Ve bunlar hep 7 Haziran'dan önceydi...
Sonra seçim oldu, sonra PKK halka silahlanma çağrıları yaptı, sonra
Suruç katliamı oldu, sonra PKK vites büyüttü, saldırılarını
artırdı, terörünü katladı... Sonra hükümet, hava harekâtlarına
girişti. En nihayet, çatışmalı ortama geri döndük...
Günün sonunda da bütün kabahat, Dolmabahçe mutabakatı olarak
ünlendirilen işte o görüşmenin üstüne kaldı.
'Mutabakat mutabakat' dedikleri de maksatlı bir çarpıtma değilse
şayet, bir yanlış anlamadan ibaret çıkmasın mı halbuki!
* * *
Başbakan Yardımcısı Yalçın Akdoğan, dün bir kez daha
"Dolmabahçe'de okunan ortak metin falan değildi. Onlar Öcalan'ın
çağrısını okudular, ben de hükümetin duruşunu ifade ettim. Buna
mutabakat değil, belki irade beyanı denir" dedi.
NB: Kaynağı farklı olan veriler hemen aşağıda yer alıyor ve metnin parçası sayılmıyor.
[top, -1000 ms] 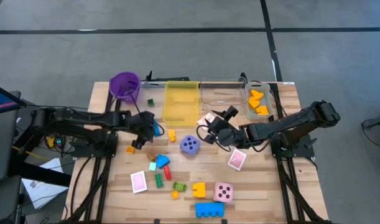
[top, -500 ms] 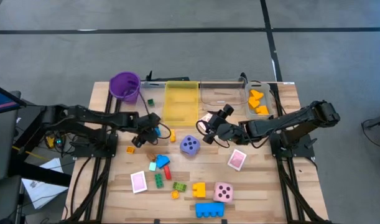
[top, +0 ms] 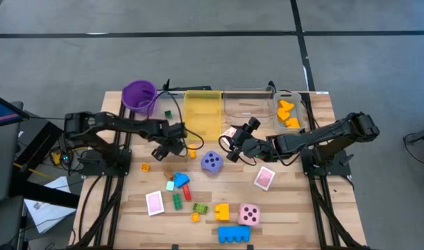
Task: Pick & Place Toys
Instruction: Put the small blue game piece into the white bin
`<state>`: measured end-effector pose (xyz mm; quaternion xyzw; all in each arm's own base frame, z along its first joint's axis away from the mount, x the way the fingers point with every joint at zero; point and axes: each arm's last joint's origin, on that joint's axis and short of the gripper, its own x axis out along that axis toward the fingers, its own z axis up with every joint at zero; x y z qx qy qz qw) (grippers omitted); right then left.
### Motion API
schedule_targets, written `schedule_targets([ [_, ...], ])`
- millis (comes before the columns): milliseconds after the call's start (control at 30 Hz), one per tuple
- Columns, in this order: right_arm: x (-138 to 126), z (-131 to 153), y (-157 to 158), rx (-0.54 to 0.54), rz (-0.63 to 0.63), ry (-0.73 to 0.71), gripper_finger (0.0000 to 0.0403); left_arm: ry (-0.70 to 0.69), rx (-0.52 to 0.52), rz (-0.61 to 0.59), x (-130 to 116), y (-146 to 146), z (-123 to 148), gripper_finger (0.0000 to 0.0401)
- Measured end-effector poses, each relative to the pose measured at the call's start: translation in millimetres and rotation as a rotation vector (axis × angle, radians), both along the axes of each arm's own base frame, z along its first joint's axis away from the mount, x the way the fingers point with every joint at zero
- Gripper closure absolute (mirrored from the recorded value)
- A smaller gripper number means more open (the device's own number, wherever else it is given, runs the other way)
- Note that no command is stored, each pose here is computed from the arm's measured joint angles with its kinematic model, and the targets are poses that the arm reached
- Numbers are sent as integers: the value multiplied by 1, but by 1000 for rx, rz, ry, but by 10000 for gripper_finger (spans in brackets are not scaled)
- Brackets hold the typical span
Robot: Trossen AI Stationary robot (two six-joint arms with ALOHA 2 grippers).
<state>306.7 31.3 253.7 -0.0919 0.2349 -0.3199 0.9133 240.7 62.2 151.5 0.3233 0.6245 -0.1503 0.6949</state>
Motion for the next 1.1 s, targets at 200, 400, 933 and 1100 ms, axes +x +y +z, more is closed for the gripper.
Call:
schedule_targets([
  [200,0,-1,1,23,36,6,186,58,-14,-27,0,5,-6,101],
  [400,1,0,1,24,36,0,186,65,-55,-24,-1,9,-9,101],
  [933,1,0,1,25,36,-1,186,131,-144,59,-11,10,-11,127],
  [1100,1,0,1,25,37,-1,186,112,-177,114,-10,8,-11,153],
])
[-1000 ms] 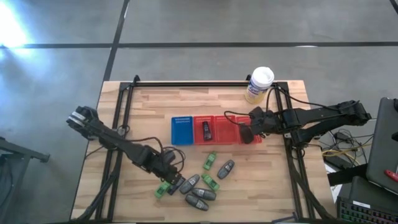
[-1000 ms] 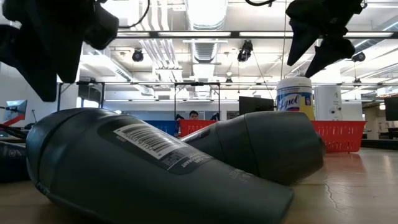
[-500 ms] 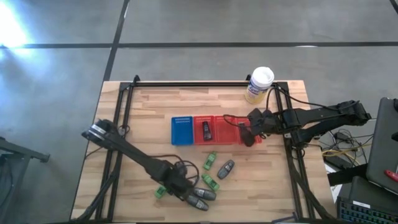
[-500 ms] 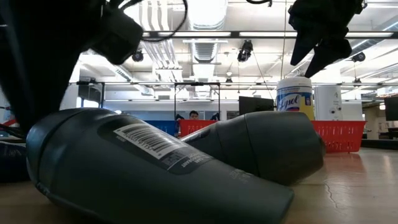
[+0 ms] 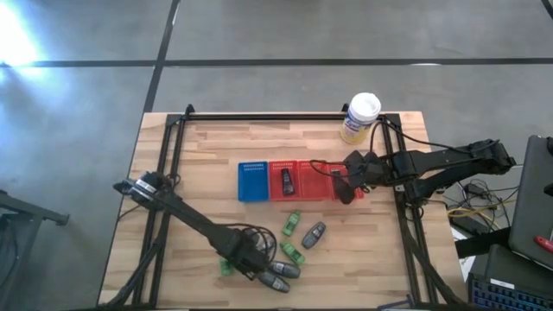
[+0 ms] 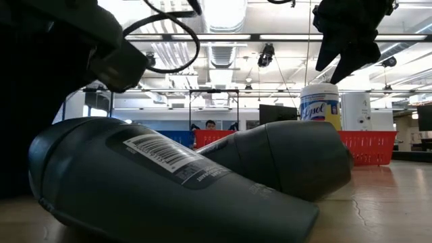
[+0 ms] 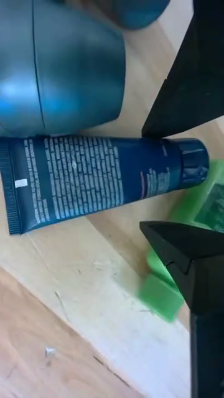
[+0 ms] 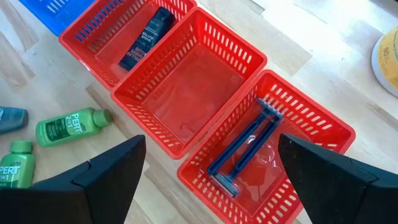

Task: Pick & Place Travel size toiletries
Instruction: Put the blue shave cream into the left red bin

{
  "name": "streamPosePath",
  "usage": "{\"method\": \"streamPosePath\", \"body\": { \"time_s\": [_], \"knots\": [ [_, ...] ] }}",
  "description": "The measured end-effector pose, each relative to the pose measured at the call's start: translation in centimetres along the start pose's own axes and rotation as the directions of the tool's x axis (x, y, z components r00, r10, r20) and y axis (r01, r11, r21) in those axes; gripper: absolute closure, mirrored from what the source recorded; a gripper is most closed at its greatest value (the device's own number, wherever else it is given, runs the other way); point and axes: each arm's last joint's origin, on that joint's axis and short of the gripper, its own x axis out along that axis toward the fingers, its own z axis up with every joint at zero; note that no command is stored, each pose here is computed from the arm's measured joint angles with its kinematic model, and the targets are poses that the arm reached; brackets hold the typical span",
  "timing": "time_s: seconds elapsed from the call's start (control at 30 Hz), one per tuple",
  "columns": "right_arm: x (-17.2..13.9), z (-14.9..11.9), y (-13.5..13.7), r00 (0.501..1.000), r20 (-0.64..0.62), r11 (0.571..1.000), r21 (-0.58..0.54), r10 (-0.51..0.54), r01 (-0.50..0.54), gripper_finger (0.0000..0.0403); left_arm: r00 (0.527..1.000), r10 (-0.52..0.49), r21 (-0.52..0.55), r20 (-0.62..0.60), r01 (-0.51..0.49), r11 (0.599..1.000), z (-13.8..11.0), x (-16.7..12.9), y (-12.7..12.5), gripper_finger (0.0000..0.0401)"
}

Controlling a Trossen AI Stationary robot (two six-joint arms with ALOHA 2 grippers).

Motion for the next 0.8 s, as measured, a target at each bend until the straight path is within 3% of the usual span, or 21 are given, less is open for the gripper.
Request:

Haklıydı... Mutabakatı yansıtan müşterek bir deklarasyon metni
yoktu. Karşılıklı niyet ya da iradeleri ortaya koyan beyanlar,
basın açıklamaları vardı.
Nasıl olup da adı Dolmabahçe mutabakatına çıktı, anlayana
aşkolsun.
Gerçekten mutabakat olup olmadığında bile mutabık kalamamışken
masayı ilk kimin tekmelediği konusunda mutabakat sağlamalarını
bekliyoruz, o da ayrı mesele.
Daha anlaşıp anlaşmadıkları konusunda bile anlaşamıyorlar. İlk
hangi tarafın yan çizdiğinde ortak bir anlayış hasıl olabilir mi
aralarında?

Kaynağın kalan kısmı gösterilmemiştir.